02-28-2017 01:42 PM
Are you not a reader of my superb blog Neural Market Trends? http://www.neuralmarkettrends.com/tagged/raspberry-pi
So yes, Studio can be installed and runs on the newer version of the Pi.
03-01-2017 07:23 AM
I put Studio v6 something on a Pi2 and it works, but took 5 minutes to load up. The newer versions of the Pi with more onboard RAM should be faster.
My ultimate goal was to put Studio on a Pi and send it up on a weather ballon in space and then have RapidMiner in space. lol
04-19-2017 12:35 PM
Tom Ott wisely recommended that I look at his blog as he has previously tackled this exact question. I actually am pretty close but am hitting the memory max issue on the Pi. There is a way to use a partition of the SD card as a virtual memory store via wmswap but all the online forums say not to do this...something with SD cards not liking all the r/w that a vmswap would do.

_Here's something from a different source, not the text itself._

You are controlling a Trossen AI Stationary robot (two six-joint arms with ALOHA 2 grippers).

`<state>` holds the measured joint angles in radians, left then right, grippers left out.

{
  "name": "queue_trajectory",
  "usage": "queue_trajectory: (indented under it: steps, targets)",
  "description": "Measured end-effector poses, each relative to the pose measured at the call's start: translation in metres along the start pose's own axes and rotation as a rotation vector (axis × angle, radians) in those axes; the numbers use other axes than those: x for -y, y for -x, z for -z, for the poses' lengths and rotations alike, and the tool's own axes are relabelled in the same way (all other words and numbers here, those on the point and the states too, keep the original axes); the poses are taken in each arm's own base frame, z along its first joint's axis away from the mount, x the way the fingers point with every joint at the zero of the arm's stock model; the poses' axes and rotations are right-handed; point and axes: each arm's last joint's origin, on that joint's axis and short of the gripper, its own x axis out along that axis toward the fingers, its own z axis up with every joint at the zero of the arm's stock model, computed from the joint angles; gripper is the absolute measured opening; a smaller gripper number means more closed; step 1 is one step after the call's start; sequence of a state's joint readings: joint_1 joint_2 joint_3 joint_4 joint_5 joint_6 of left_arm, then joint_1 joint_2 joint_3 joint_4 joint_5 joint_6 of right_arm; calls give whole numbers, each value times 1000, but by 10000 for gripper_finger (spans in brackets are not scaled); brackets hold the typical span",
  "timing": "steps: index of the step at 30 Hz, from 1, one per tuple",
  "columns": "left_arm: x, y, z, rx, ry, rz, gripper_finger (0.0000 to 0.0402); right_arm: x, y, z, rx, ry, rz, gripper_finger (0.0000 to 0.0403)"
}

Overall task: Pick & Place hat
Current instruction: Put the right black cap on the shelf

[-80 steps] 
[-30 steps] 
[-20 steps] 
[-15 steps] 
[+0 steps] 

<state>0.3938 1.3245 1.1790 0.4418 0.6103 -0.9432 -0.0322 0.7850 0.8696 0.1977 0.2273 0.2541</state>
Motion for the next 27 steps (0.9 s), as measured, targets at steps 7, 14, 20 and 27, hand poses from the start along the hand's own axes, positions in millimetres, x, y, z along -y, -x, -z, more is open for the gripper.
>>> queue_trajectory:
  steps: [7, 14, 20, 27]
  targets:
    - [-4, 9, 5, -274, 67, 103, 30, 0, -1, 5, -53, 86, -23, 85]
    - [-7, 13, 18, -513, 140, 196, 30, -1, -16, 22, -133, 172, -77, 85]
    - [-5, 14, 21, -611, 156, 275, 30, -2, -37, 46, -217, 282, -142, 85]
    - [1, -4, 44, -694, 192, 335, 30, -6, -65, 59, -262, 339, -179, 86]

The current use case is purely an IoT hobbyist one. Here in VT I heat my home with a stove that burns wood "pellets". The stove is currently controlled by a custom circuitboard which does a pretty terrible job dealing with a variety of issues unique to the stove. I'd like to replace the custom circuitboard with the Pi3 so I can collect data via the sensors and create a ML model that will decide how to run the stove to maximize net energy output (BTU heat out minus electrical energy + pellet in).
Thoughts / ideas welcome!
04-24-2017 11:38 AM
Oh that sounds like a great project as we're getting ready to install a pellet stove insert into our new house.
My initial thought is that it would a time series problem similar to electrical usage prediction that was presented at RCOMM 2010. I have the paper somewhere but it was about predicting demand based on current usage. So for your problem I could see temperature trend and forecast being an input, possibly the time and day (i.e.during weekends you might be skiing), and of course the existing ambient temperature of your house. We get lots of sun so we have an passive solar heating going on, which depends on the calendar day (the lower the sun, the less passive heating) and my location.
04-24-2017 02:45 PM
Excellent. I like your idea about the time series and inside/outside temps as variables. I would like the Pi to control all aspects of the stove, not just on/off, so I was going to hard-wire the pi to
1. replace the crappy control board with the Pi:
- auger on/off
- combustion fan on/off
- convection fan on/off
- ignitor on/off
2. replace my programmable thermostat with Pi inside sensor
3. some new sensors that are needed:
- burn pot temp
- burn pot pellet height (mine tends to overflow)
- outside temp (as you said)
I guess I was thinking to get the Pi to control the stove first - not in a ML sense but just a basic system flow. Once that is up and running, collect other day to begin optimization via ML time series(?).
04-25-2017 10:13 AM
Yeah, I think you want to measure and capture the sensor data first and then look to optimize it.
Another option is to save all the sensor data as a CSV and upload it to a RM Server. Set a trigger and then run some processes to do the ML and predictions out there. You can then tweak the controller manually.